"The house, not a carriage, owns Uncle James ..."
Clearly, Nekrasov's s Uncle James was a born salesman. Such traders loved their job and took care of the family's professional dignity, rank, and honour. The most offensive and insulting to them was indiscriminate, obviously a bad attitude; they say, if you are a dealer, you cheat the Orthodox people and make profit and money.
Such an assessment was particularly unsuitable for the travelling salesmen - carriers of small goods, sellers of books, lithographs and cheap popular images.
Among them were the true devotees. "Going to the people" also took this form. A famous Russian publisher Sytin began his educational activities with just this occupation. As a boy, he worked as a travelling bookseller. A peasant and urban commoner respected an honest merchant with reverence for the trading business. Therefore, they often got on a hook to a deceiver and con artist.
Using people's credulity, trade rogues sold damaged goods and made fun of people. These merchants treated honest traders with contempt, passing into hatred. How, they say, one can trade without cheating? On the other hand, a trader, who sells without cheating, is rapidly gaining popularity among the people and therefore getting rich quickly. Many then increased revenue and expanded the business. Others artificially slowed the business, assuming it was a sin to increase trade. The latter enjoyed great respect among the people. Not by chance, in old epics, frequently there is a guest trader, a hero, who is rich not because he deceived and pinches pennies, but because of the breadth of his soul, honesty and athletic bravado. The Epic "Sadco" is not very similar to Lermontov's Kalashnikov. But both of them are not suspected of commercialism or soul pettiness.

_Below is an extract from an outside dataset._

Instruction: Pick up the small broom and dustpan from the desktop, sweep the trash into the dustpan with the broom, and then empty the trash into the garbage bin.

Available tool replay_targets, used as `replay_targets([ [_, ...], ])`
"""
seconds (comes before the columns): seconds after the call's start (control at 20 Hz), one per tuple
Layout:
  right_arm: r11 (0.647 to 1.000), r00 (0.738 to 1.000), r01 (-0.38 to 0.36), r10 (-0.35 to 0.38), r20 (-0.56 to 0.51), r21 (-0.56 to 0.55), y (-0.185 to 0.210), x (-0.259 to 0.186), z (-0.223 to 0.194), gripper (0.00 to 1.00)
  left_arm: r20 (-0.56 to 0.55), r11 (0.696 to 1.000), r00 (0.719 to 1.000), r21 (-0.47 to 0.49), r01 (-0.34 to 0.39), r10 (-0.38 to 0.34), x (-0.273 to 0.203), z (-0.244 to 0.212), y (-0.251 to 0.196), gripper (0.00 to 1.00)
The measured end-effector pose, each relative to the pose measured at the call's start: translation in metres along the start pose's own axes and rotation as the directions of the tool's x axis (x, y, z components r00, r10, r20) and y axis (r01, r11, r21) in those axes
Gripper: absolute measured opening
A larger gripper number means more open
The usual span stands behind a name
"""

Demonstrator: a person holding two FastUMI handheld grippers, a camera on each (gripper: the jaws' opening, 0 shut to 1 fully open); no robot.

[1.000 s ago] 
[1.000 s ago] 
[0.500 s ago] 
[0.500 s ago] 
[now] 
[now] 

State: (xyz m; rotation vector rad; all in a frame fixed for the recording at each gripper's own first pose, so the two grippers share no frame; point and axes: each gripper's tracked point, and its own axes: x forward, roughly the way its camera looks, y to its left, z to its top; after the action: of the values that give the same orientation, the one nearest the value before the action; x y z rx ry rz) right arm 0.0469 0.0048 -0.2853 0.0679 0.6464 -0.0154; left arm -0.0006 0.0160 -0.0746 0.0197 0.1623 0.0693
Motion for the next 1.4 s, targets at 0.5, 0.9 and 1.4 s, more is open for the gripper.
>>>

But the conscientious traders and unscrupulous traders had something in common. It was love for the trade, the desire to communicate with people through trade, the ability to make jokes, entertain, and knowledge of proverbs.
A gloomy trader was not popular. Seller Alexander Kalabashkin traded in the village store, declaring the price of the toy roosters and adding: -"They will sing in the spring." Like Nekrasov's Uncle James, he often gave a small fairing to an orphan or weakling.
A Russian Fair made all traders participants; it seemed to be played down the urban rich and raised the professional dignity of a temporary seller of his food and products. Then, at the end of the XIX century, merchants world-first began supplying the peasant village parvenus and bouncers that worked as the shop clerks. Many of them, coming to visit, began to look with contempt on rural labour, calling village folk clumsy. But Smerdyakov's philosophy, for a long time, could not penetrate the national consciousness; it twisted around a little.